Since the beginning of July 2018 SWITCH publishes the top 1000 domain names of the Swiss TLD .ch. On the one hand we want to support open data in Switzerland and on the other hand we are keen on knowing how exactly domain names are being used in order to keep the .ch zone secure. Therefore we have decided to start publishing the top 1000 domain names relying on the information that can be extracted from the authoritative DNS traffic. Although there are already sources that publish a ranking of websites, such as the Top Alexa, the DNS based ranking will give a differing view on the .ch zone since not only the www usage is represented but all services that make use of DNS.
To be able to calculate this ranking we are collecting all DNS queries that go to a.nic.ch and b.nic.ch using Entrada, a system developed by SIDN to conveniently store and analyze massive amounts of DNS data. Briefly summarized, Entrada converts pcap files that contain DNS traffic to parquet files which are subsequently stored in a Hadoop cluster. Queries on this transformed data can be quickly done using the SQL-like engine Impala. In the past we have already published a blog post where basic DNS traffic behavior is investigated. Although the collected data is just a fraction of the authoritative .ch traffic it represents the overall traffic fairly well since most resolvers send queries to all authoritative name servers.
For the newly published list of top 1000 domain names we have chosen the following way of measuring the importance of a domain. Note that the idea is based on a tool developed by Alexander Mayrhofer from nic.at called DNS-Magnitude. A first approach that comes to mind would consist of counting the number of queries for each domain name and then taking the 1000 domain names with the most queries. However, considering the TTL of a record, a domain name with low TTL might be less important as its ranking suggests since it would be queried over and over again due to the rapidly expiring TTL. Thus we need a metric that ignores the TTL. The solution is to count the unique IP addresses that query a certain domain. This way the number of times a single source queries a domain name has no influence on its ranking. Additionally, to limit the influence of daily fluctuations the numbers are measured over a months period and hence published monthly on our website. Note that we do not exclude NXDOMAIN, i.e. the list might include domains that do not exist yet get queried a lot. The table below shows the top ten domains during the month of June including the number of distinct resolvers that queried those domains.

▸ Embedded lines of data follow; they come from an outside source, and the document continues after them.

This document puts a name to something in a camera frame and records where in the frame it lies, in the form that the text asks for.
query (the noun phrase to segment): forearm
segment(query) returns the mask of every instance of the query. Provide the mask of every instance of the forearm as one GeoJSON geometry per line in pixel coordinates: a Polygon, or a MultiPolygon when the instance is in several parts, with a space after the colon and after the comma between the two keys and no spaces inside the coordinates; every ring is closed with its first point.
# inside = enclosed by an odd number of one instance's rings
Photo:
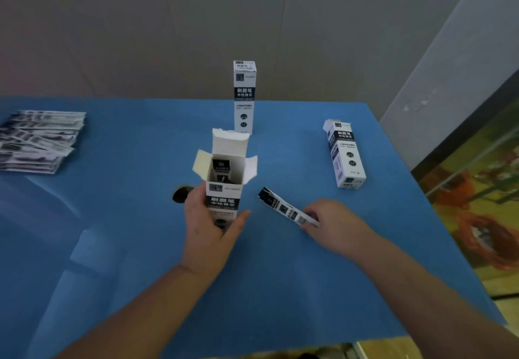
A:
{"type": "Polygon", "coordinates": [[[158,357],[210,284],[176,266],[57,358],[158,357]]]}
{"type": "Polygon", "coordinates": [[[373,281],[425,358],[517,357],[519,340],[474,310],[390,241],[377,236],[352,259],[373,281]]]}

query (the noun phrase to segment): person's left hand
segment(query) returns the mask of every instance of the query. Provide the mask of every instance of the person's left hand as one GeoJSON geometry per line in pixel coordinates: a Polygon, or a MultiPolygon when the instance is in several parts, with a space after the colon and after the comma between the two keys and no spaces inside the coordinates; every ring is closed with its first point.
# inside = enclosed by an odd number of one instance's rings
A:
{"type": "Polygon", "coordinates": [[[180,265],[211,283],[223,269],[251,212],[239,213],[223,233],[213,223],[204,201],[205,181],[189,193],[184,204],[187,233],[180,265]]]}

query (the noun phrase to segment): gray wall
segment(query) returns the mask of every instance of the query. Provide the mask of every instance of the gray wall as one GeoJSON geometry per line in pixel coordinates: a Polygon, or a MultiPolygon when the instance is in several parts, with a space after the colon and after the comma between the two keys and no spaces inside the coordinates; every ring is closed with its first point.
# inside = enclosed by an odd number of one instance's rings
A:
{"type": "Polygon", "coordinates": [[[519,68],[519,0],[461,0],[380,125],[409,169],[519,68]]]}
{"type": "Polygon", "coordinates": [[[459,0],[0,0],[0,95],[367,102],[382,117],[459,0]]]}

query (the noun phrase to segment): hand
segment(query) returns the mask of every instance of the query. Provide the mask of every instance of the hand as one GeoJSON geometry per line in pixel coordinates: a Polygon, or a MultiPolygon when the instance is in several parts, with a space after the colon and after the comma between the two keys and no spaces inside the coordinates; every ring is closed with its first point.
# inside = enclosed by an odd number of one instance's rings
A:
{"type": "Polygon", "coordinates": [[[345,257],[353,258],[356,251],[368,251],[369,242],[377,234],[353,211],[342,203],[319,199],[305,207],[304,213],[317,216],[320,227],[305,223],[301,225],[317,243],[345,257]]]}
{"type": "Polygon", "coordinates": [[[205,181],[189,193],[184,204],[187,234],[180,265],[210,284],[223,269],[251,212],[238,214],[223,233],[213,224],[204,201],[205,181]]]}

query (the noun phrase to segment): stack of packets
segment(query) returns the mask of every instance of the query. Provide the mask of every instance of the stack of packets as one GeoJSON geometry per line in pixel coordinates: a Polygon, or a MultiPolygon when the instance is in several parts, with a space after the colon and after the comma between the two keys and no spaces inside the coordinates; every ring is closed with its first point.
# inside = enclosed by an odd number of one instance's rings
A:
{"type": "Polygon", "coordinates": [[[74,148],[86,113],[19,110],[0,128],[0,170],[54,174],[74,148]]]}

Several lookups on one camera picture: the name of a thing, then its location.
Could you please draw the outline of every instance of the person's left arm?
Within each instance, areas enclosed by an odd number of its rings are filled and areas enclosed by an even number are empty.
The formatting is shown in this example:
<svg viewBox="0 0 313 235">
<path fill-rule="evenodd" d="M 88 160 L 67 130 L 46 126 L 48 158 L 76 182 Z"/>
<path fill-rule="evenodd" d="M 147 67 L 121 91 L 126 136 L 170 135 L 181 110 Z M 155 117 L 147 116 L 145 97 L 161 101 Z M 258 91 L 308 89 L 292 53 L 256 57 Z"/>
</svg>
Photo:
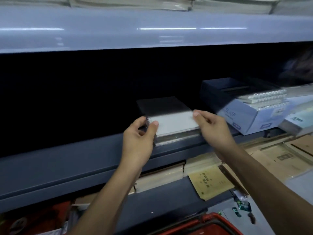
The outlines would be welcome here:
<svg viewBox="0 0 313 235">
<path fill-rule="evenodd" d="M 144 116 L 136 119 L 124 131 L 122 158 L 118 168 L 69 235 L 114 233 L 122 203 L 152 153 L 153 138 L 159 123 L 152 122 L 145 133 L 138 130 L 145 124 L 145 120 Z"/>
</svg>

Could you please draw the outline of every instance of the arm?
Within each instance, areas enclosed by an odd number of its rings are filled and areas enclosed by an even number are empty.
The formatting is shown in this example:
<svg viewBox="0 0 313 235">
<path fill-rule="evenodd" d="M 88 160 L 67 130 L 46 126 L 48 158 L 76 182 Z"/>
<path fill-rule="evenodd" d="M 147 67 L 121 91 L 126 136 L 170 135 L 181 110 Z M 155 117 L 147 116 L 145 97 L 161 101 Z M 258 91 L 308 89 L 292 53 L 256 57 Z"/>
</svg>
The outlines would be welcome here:
<svg viewBox="0 0 313 235">
<path fill-rule="evenodd" d="M 114 233 L 122 203 L 131 187 L 134 186 L 153 149 L 153 138 L 158 128 L 158 122 L 152 122 L 145 133 L 138 130 L 144 125 L 145 120 L 145 117 L 136 119 L 124 131 L 123 151 L 119 167 L 69 235 Z"/>
<path fill-rule="evenodd" d="M 240 148 L 224 118 L 195 110 L 203 137 L 236 173 L 277 235 L 311 234 L 313 206 L 294 193 Z"/>
</svg>

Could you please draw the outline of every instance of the hand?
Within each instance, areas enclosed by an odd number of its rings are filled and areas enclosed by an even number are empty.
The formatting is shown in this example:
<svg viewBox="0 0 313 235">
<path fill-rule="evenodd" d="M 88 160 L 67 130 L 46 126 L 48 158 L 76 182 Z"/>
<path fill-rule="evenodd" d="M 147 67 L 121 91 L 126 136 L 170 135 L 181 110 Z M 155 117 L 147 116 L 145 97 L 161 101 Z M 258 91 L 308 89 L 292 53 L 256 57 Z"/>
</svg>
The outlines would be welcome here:
<svg viewBox="0 0 313 235">
<path fill-rule="evenodd" d="M 223 155 L 236 146 L 223 117 L 203 110 L 194 110 L 193 118 L 205 140 Z"/>
<path fill-rule="evenodd" d="M 138 130 L 146 122 L 141 116 L 136 119 L 123 134 L 123 151 L 120 166 L 134 169 L 138 173 L 147 163 L 153 149 L 153 139 L 158 129 L 158 121 L 153 121 L 147 132 Z"/>
</svg>

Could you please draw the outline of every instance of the floor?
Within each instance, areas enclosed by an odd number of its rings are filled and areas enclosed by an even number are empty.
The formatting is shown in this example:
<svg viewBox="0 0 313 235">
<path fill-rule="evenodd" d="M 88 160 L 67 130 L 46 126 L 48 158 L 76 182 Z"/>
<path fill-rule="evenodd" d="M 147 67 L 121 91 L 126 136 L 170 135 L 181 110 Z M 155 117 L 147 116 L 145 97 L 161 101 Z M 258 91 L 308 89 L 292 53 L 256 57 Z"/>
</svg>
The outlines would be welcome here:
<svg viewBox="0 0 313 235">
<path fill-rule="evenodd" d="M 286 186 L 313 205 L 313 170 L 287 181 Z M 246 211 L 238 209 L 241 217 L 237 217 L 232 210 L 232 207 L 237 207 L 233 199 L 209 208 L 208 213 L 221 212 L 222 216 L 244 235 L 275 235 L 254 200 L 250 197 L 248 201 L 250 202 L 252 213 L 256 218 L 256 224 L 251 223 L 248 212 Z"/>
</svg>

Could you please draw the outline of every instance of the person's right arm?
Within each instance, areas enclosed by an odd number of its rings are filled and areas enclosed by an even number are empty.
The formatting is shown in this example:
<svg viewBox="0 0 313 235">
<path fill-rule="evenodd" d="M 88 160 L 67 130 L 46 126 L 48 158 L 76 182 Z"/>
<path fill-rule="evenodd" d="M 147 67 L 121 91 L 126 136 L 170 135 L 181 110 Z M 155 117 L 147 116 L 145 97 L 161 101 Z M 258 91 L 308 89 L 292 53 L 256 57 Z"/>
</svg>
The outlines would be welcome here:
<svg viewBox="0 0 313 235">
<path fill-rule="evenodd" d="M 223 117 L 195 110 L 194 120 L 247 189 L 276 235 L 313 234 L 313 205 L 236 144 Z"/>
</svg>

By publishing the list of top 1000 domain names we hope to contribute to the idea of open data. Obviously, the published list raises questions, e.g. why some of the domains are ranked that high, which is why we ourselves will be conducting further analysis and on the other hand hope to see others make use of this ranking and publicly share their insights in order to broaden our understanding of the .ch landscape. In the near future we plan on doing some additional analysis regarding the security of those top 1000 domains.